Gass classification OCT findings Classification IVTS
Stage 0 Minimal changes in the foveal contour with detachment of the perifoveal vitreous cortex without traction. VMA
Stage 1A: Imminent MH Foveal cysts and sensory foveolar detachment associated with perifoveal detachment with traction of the posterior vitreous on the foveal internal limiting membrane. VMT
Stage 1B Cyst in the outer retina causing rupture of the cones layer. Perifoveal detachment of posterior vitreous. VMT
Stage 2: Small MH Full-thickness MH of small diameter, with partial rupture of the internal wall of the cyst. Partial detachment of the posterior vitreous, which remains adhered to the operculum. FTMH small / medium with VMT
Stage 3: Large MH MH of a larger size. Total detachment of the posterior vitreous at the level of the macular area, which persists adhered to the papillae. Occasionally, a free operculum adhered to the posterior vitreous can be seen. FTMH medium / large with VMT
Stage 4: Full-thickness MH with PVD Total detachment of the posterior vitreous. In some cases, the vitreous is not observed on OCT scans. Larger diameter of the hole with halo of outer retinal detachment in many occasions. FTMH small / medium / large without VMT

Table 1. Comparison of Gass and IVTS classification from Garcia-Lavana et al 20152 (FTMH: full-thickness macular hole; MH: macular hole; PVD: posterior vitreous detachment; VMA: vitreomacular adhesion; VMT: vitreomacular traction2)

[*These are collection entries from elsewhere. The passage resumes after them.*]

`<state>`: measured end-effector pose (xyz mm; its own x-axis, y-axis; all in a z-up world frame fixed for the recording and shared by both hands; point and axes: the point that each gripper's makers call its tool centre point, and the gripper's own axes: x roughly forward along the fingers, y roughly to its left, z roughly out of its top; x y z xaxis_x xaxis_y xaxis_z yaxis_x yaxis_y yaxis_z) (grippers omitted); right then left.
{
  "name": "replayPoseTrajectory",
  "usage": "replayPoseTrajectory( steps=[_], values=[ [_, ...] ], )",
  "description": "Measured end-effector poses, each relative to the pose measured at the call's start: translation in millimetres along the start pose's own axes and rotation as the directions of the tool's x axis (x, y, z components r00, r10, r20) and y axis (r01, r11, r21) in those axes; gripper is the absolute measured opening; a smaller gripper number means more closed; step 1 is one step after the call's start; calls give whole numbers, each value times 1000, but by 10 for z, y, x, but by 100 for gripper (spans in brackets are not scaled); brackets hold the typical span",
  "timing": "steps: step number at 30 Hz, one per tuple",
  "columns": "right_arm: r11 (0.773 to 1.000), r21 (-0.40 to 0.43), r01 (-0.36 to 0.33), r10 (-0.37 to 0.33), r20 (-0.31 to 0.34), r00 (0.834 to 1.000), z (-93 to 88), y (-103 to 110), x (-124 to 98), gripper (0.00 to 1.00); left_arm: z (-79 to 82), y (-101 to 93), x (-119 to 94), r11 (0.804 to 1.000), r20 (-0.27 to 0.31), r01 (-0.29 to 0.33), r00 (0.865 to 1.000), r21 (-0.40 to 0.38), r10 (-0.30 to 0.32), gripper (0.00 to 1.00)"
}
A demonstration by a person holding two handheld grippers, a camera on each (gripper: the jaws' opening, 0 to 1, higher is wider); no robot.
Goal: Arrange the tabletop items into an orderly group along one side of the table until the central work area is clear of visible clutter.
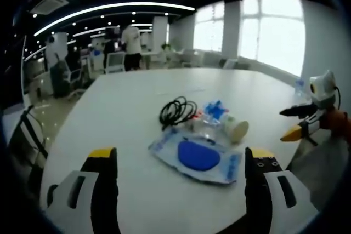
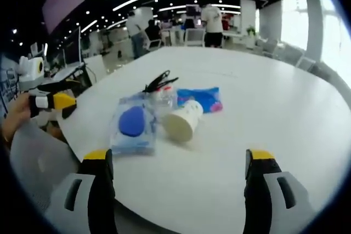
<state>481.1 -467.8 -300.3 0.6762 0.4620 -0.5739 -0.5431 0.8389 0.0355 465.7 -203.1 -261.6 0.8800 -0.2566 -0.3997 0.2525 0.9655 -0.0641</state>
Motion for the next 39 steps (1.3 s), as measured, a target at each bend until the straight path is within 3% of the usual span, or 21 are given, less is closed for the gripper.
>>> replayPoseTrajectory(
  steps=[12, 22, 33, 39],
  values=[
    [1000, -10, 2, -2, 7, 1000, 12, -1, -1, 95, -7, -27, 9, 1000, -5, 13, 1000, -2, -13, 93],
    [997, -71, -12, 16, 52, 999, 122, 59, -4, 92, -24, -54, 17, 1000, -16, 26, 1000, 6, -26, 92],
    [998, -59, -39, 41, 46, 998, 145, 82, 43, 92, -25, -40, 3, 1000, -13, 23, 1000, -1, -23, 92],
    [996, -79, -36, 39, 37, 999, 224, 42, 92, 86, -19, -36, 13, 1000, -13, 20, 1000, -4, -20, 91]
  ],
)
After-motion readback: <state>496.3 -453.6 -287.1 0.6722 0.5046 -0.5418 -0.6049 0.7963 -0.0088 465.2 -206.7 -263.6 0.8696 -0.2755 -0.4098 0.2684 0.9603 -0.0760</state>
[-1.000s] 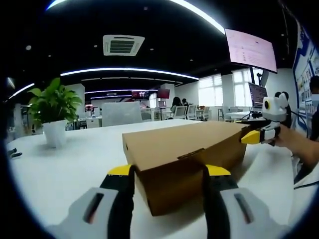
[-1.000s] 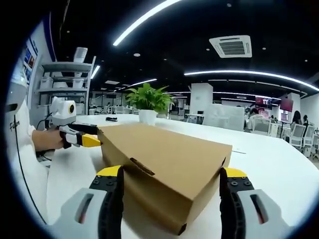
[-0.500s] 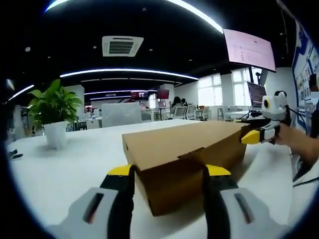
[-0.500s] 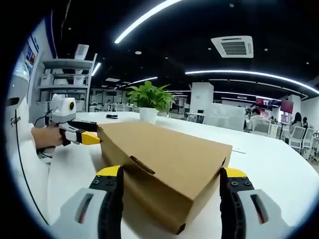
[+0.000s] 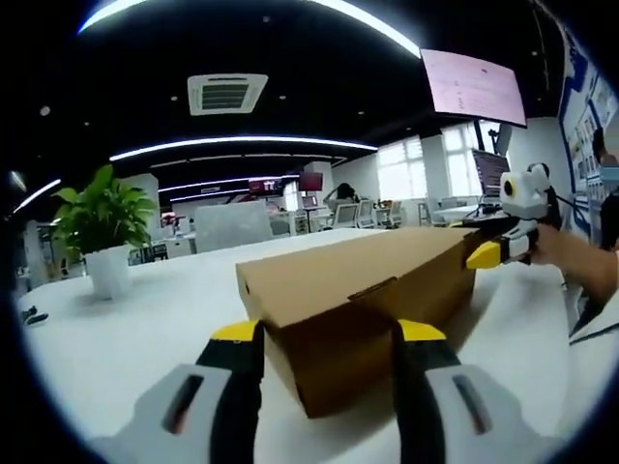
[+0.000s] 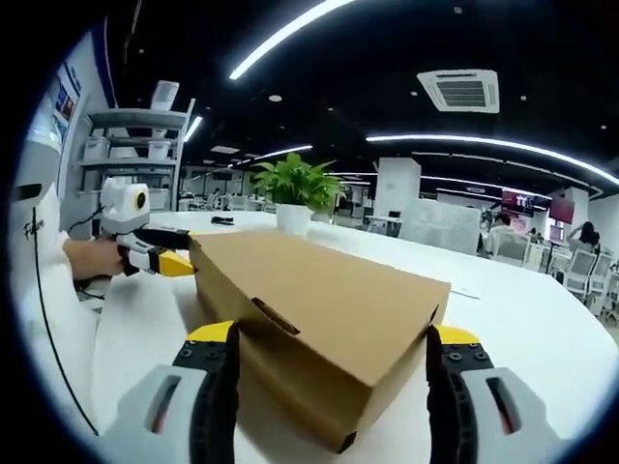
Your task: Operate the shoe box by opening the lid, removing the specified soft item, and placing it in the target area until the item is outside and the box remains undamaged.
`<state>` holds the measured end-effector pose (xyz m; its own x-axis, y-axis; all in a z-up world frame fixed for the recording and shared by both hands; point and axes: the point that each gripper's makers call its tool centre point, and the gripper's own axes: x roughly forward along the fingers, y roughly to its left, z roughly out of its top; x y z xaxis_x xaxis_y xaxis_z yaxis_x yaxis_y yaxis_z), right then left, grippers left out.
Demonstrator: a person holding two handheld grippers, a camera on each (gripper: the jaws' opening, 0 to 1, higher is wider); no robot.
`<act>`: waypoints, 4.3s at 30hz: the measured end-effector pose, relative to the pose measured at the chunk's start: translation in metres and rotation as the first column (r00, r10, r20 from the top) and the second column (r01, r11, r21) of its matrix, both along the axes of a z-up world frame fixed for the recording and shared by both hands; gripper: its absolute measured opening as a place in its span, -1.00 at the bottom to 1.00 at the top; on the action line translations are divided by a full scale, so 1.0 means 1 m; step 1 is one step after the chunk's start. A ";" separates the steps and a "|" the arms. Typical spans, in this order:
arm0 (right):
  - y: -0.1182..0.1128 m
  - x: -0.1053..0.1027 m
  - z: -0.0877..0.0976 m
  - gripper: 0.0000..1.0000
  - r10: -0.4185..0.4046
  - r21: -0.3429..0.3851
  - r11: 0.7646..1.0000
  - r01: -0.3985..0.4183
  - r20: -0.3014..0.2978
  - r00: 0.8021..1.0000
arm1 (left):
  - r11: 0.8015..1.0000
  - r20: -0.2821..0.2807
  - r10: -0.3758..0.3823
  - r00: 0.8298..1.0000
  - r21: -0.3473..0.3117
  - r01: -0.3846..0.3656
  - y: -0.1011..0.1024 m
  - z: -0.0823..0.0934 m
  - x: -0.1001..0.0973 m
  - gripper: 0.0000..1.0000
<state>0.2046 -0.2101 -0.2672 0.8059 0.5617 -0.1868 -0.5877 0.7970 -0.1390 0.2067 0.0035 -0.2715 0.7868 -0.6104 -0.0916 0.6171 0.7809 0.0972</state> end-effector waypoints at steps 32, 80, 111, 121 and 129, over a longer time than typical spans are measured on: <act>-0.006 -0.031 0.035 0.27 0.048 -0.037 0.998 -0.043 0.137 0.989 | 0.987 0.185 -0.109 0.977 0.136 0.084 0.005 0.043 -0.025 0.17; 0.002 -0.083 0.101 0.15 0.268 -0.336 0.935 -0.115 0.453 0.850 | 0.897 0.303 -0.344 0.889 0.386 0.215 -0.009 0.075 -0.060 0.28; -0.008 -0.072 0.074 -0.14 0.327 -0.501 0.863 -0.065 0.455 0.828 | 0.780 0.416 -0.346 0.841 0.625 0.011 -0.006 0.045 -0.039 -0.02; -0.023 -0.061 0.030 -0.03 0.381 -0.678 0.735 -0.020 0.387 0.840 | 0.686 0.453 -0.361 0.815 0.721 -0.097 0.001 0.027 -0.032 -0.03; 0.001 -0.061 0.029 -0.07 0.395 -0.698 0.716 -0.021 0.381 0.836 | 0.693 0.440 -0.358 0.823 0.716 -0.081 -0.001 0.026 -0.033 -0.05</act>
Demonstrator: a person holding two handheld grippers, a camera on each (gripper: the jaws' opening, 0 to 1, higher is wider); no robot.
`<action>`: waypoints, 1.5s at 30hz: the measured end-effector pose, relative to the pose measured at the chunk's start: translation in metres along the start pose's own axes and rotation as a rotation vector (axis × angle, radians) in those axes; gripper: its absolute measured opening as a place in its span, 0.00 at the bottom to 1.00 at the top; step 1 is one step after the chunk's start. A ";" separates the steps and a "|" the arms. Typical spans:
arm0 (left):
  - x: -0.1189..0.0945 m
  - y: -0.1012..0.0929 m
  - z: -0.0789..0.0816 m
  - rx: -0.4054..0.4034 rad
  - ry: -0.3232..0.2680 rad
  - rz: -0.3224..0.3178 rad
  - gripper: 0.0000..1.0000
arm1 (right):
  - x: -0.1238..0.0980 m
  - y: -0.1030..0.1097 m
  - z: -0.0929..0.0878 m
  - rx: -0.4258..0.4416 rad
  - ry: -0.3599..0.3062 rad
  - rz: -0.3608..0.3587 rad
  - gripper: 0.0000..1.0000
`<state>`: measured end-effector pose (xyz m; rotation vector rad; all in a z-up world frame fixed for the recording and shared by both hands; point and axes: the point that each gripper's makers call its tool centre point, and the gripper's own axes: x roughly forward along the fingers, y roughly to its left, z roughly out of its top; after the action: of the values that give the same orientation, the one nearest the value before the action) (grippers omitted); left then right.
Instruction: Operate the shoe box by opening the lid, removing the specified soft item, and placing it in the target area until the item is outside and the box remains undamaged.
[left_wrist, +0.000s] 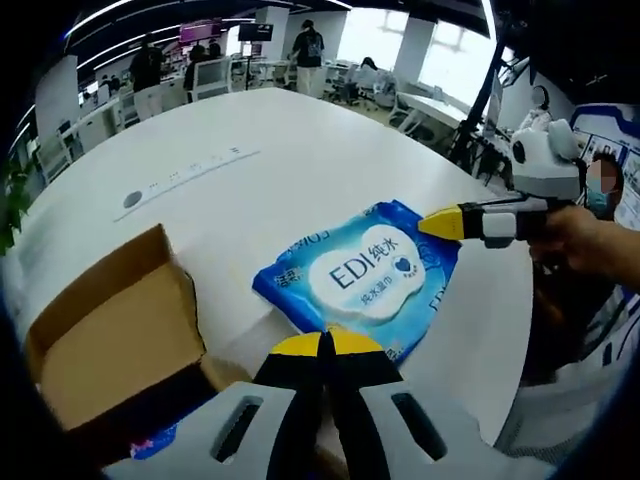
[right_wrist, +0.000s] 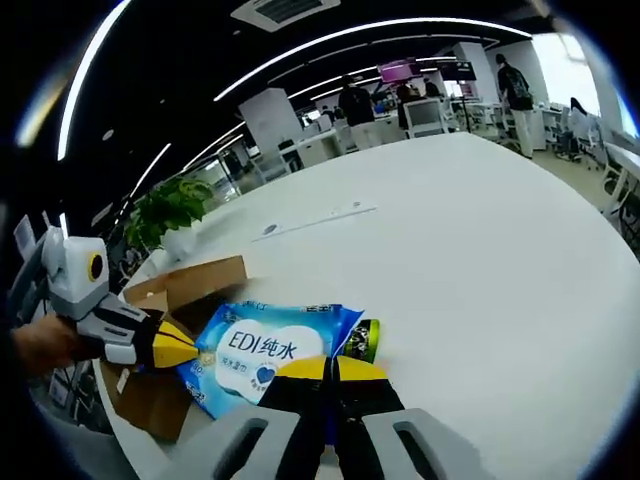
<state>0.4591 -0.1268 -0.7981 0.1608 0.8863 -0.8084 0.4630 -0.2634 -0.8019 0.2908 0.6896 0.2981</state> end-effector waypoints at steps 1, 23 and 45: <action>0.001 0.000 0.000 0.006 0.002 0.006 0.00 | 0.001 -0.002 0.000 -0.004 0.000 -0.001 0.00; 0.010 0.000 -0.006 0.066 0.026 0.052 0.00 | 0.013 -0.017 -0.004 -0.012 -0.003 -0.017 0.00; -0.013 0.002 -0.004 0.094 0.015 0.051 0.11 | -0.006 -0.019 -0.001 -0.064 -0.015 -0.040 0.06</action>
<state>0.4527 -0.1164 -0.7912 0.2710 0.8556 -0.8026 0.4613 -0.2830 -0.8060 0.2181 0.6691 0.2791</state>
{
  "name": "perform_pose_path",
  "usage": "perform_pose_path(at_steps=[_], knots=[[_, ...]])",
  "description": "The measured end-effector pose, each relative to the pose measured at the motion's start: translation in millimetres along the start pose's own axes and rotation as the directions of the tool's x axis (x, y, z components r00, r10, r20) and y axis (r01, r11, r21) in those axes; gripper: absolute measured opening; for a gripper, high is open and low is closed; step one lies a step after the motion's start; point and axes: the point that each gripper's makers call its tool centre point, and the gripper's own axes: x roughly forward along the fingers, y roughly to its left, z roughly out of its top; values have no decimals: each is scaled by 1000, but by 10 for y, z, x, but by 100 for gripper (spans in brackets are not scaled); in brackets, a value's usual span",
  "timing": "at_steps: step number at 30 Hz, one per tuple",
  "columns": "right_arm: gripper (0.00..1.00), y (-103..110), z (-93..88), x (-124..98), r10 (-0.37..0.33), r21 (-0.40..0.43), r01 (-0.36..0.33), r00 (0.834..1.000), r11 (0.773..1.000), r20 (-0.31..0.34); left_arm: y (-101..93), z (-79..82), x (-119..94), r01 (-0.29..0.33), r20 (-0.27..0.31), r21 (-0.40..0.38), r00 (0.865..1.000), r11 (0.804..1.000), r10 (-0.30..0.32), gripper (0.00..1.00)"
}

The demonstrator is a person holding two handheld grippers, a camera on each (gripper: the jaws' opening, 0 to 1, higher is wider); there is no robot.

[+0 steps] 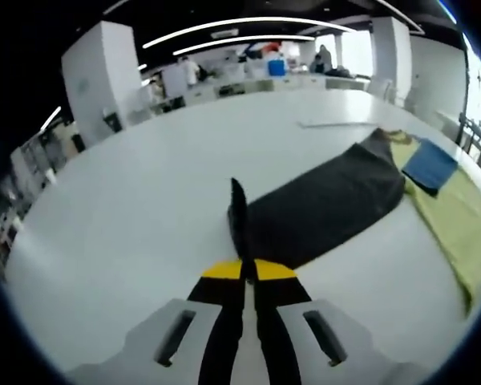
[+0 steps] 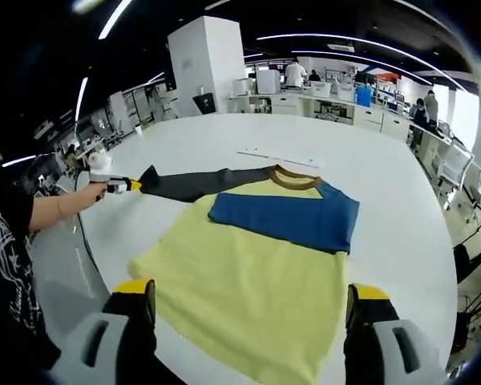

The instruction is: Fold the garment on the visible template until the final outline fits inside the template.

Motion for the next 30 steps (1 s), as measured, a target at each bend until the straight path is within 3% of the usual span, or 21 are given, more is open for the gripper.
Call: perform_pose_path(at_steps=[17, 30], knots=[[99, 8, 26, -20, 19, -8, -19, 1000, 1000, 12, -444, 518, 24, 88, 84, 89, 992, 992, -96, 0], [99, 29, 9, -42, 29, -19, -29, 999, 999, 13, -928, 904, 31, 184, 131, 140, 970, 973, -203, 0]])
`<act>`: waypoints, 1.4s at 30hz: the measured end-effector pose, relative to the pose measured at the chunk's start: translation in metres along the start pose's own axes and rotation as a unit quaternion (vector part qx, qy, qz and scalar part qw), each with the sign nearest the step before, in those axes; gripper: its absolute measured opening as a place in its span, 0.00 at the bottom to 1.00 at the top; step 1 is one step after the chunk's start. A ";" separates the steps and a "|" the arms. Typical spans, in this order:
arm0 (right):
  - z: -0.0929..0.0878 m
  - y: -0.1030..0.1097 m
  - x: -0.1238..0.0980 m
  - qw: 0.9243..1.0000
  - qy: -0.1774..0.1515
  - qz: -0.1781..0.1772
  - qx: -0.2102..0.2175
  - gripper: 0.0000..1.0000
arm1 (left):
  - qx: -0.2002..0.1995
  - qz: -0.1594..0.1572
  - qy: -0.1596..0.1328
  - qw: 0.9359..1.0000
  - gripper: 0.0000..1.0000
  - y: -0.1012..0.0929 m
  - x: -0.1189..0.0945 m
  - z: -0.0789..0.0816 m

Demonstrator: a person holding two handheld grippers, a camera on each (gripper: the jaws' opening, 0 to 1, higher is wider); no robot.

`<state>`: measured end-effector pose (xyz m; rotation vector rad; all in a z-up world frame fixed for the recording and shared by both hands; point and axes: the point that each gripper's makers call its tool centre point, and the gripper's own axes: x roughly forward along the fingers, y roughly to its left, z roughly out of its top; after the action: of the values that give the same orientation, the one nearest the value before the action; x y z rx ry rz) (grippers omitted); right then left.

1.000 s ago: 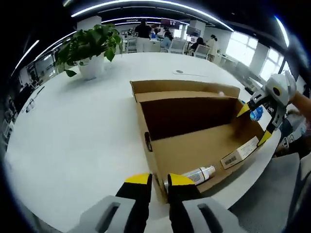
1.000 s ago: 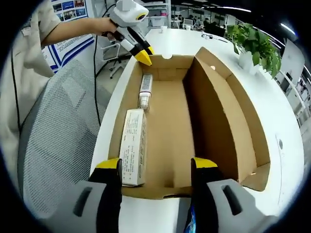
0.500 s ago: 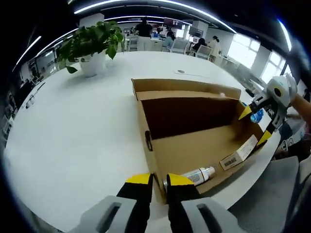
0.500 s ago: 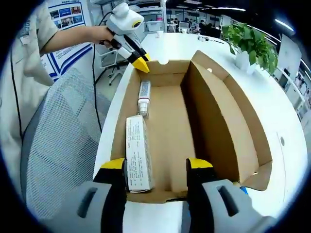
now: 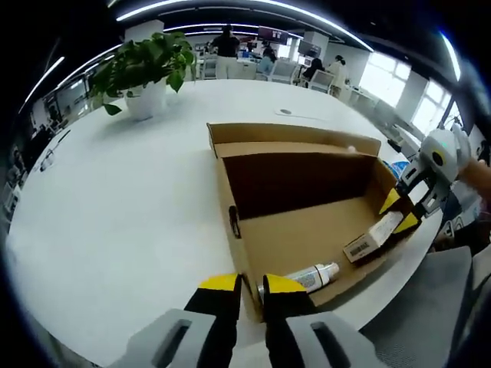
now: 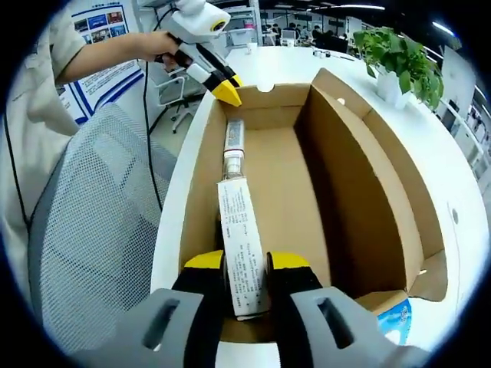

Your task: Operate the shoe box by opening the lid, removing the specified soft item, and placing it in the target area until the item is outside and the box remains undamaged.

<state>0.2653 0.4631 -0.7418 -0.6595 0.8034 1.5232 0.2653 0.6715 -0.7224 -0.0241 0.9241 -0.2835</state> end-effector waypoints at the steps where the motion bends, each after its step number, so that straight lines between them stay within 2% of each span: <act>1: 0.000 0.000 0.000 1.000 0.001 0.000 0.002 0.17 | 0.000 0.000 0.000 1.000 0.11 0.000 0.000 0.000; 12: 0.014 0.002 -0.014 1.000 -0.014 -0.008 0.017 0.16 | -0.003 0.000 -0.001 1.000 0.11 0.000 0.000 0.000; 21: 0.033 0.004 -0.031 0.999 -0.029 -0.020 -0.002 0.16 | -0.004 0.000 0.000 1.000 0.11 0.001 0.000 0.000; 42: 0.074 -0.006 -0.100 0.996 -0.067 -0.055 -0.028 0.16 | -0.014 0.004 0.000 1.000 0.10 0.001 0.000 -0.001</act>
<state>0.2849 0.4624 -0.6190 -0.6251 0.6152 1.4767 0.2648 0.6726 -0.7231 -0.0467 0.9281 -0.2629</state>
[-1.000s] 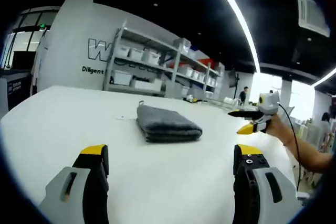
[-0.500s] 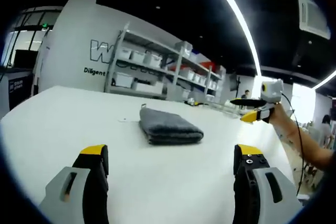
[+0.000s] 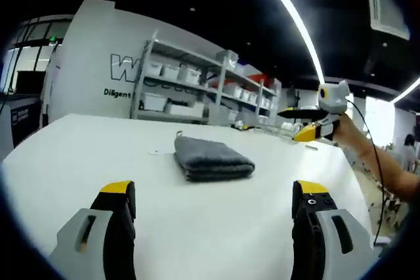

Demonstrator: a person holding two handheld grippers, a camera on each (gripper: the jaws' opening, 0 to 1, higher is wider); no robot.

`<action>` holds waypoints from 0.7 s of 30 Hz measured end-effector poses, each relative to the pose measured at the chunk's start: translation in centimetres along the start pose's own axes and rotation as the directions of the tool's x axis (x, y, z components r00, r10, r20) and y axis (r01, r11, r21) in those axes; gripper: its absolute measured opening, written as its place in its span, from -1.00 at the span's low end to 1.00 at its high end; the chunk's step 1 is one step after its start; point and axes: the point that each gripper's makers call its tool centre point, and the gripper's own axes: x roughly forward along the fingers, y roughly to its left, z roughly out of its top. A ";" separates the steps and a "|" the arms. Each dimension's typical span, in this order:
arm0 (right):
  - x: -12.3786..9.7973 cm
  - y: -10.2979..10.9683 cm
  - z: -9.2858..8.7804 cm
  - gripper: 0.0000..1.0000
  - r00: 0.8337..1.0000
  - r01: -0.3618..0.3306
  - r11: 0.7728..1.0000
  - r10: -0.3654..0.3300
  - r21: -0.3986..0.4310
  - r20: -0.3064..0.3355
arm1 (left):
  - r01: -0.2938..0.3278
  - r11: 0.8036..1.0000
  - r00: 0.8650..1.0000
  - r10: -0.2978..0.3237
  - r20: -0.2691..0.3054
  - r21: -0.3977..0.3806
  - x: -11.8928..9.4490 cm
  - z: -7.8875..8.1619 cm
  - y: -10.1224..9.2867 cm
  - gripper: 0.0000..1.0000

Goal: Open the folded towel by lifting each exposed corner and separating the folded layers until the towel lies flat within the target outline without major curled edges

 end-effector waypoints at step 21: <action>7.1 4.0 3.2 0.74 0.995 -0.099 0.991 0.097 -0.088 -0.028 | 0.006 1.000 1.000 -0.006 -0.020 0.015 -1.0 -1.3 -1.3 0.96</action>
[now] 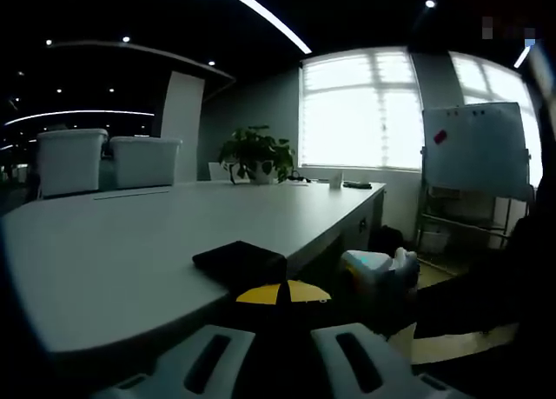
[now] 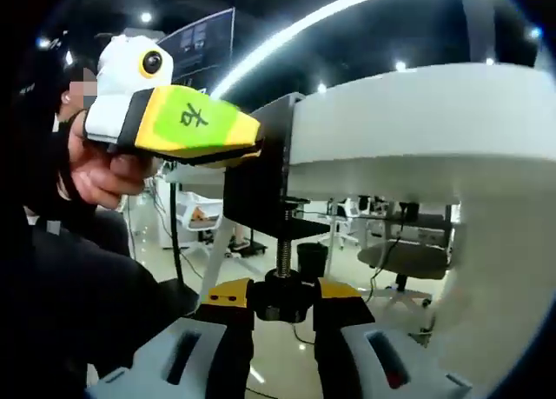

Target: Clamp the fixed fixture on the desktop, loosen the retaining clip, secure it to the edge of the desk, and tighten the retaining clip.

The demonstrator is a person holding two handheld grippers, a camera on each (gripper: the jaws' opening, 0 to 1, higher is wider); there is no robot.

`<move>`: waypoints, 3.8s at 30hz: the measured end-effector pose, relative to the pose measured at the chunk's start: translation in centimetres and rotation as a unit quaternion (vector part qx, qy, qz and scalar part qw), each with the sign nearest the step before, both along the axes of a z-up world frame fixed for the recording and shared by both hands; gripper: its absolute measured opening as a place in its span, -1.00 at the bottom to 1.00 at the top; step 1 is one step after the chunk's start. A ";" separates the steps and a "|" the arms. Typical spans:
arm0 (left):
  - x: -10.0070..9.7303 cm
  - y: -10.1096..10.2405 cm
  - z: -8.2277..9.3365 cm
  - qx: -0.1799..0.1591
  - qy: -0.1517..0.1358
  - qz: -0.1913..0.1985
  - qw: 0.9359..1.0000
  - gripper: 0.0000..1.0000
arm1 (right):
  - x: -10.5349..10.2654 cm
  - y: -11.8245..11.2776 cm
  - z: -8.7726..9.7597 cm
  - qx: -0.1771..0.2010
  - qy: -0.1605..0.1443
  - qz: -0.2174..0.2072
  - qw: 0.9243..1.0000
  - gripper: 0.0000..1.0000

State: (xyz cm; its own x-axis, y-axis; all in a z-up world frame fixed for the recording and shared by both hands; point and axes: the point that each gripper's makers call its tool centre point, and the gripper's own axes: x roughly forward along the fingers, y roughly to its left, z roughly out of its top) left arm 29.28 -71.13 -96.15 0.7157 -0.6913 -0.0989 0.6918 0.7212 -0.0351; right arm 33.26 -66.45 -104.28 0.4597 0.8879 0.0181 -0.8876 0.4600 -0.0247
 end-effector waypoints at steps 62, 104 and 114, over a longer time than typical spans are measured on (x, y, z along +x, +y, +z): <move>-0.5 1.0 0.6 -0.002 -0.013 0.006 1.000 -0.98 | 1.0 -2.4 0.1 -0.022 -0.018 -0.393 0.919 -0.47; -0.4 0.8 0.7 0.012 -0.002 0.018 1.000 -0.98 | 0.6 -0.2 -0.1 0.013 0.008 0.099 0.995 -0.49; -0.3 0.4 0.1 0.011 0.006 0.013 1.000 -0.98 | 0.8 -0.3 -1.1 0.000 0.032 0.054 0.998 -0.44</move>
State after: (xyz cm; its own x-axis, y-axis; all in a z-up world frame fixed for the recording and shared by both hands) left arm 29.02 -70.70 -96.02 0.7318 -0.6704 -0.1225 0.6726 0.7394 -0.0281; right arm 34.08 -66.78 -105.36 0.3609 0.9326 -0.0086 -0.9320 0.3610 0.0327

Figure 5. Different stages of a macular hole as defined by the Gass classification. Retrieved from http://macularholesurgery.blogspot.com/2014/02/macular-hole-stages.html

Vitreomacular traction can be treated with vitrectomy surgery using a membrane peel and a gas tamponade3. Patients would usually be asked to adopt a face-down posture for a period of time to achieve a better treatment outcome4.

This case highlights the clinical benefits of using OCT for the diagnosis of retinal conditions. In this presentation, it can be classified as VMT using the IVTS Classification, in comparison to Stage 1A: Imminent MH using Gass classification. Both classifications have a presentation of foveal cysts and sensory foveolar detachment associated with perifoveal detachment with traction of the posterior vitreous on the foveal internal limiting membrane. With the use of OCT, the optometrist can accurately diagnose the condition of patient, allowing for a more effective referral.


REFERENCES

  1. The International Vitreomacular Traction Study Group Classification of Vitreomacular Adhesion, Traction, and Macular Hole. Duker, Jay S., et al. 12, 2013, American Academy of Ophthalmology, Vol. 120, pp. 2611-2619.
  2. A Review of Current Management of Vitreomacular Traction and Macular Hole. Garcia-Layana, Alfredo, et al. 2015, Journal of Ophthalmology, Vol. 2015, pp. 1-14.
  3. Optimal management of idiopathic macualar holes. Madi, H., Masri, I. and Steel, D. 10, 2015, Clinical Ophthalmology, Vol. 2016, pp. 97-116.
  4. Macular hole surgery with air tamponade and optical coherence tomography-based duration of face-down positioning. Eckardt, C., Eckert , T. and Tckartdt, U. 8, 2008, Retina, Vol. 28, pp. 1087-1096.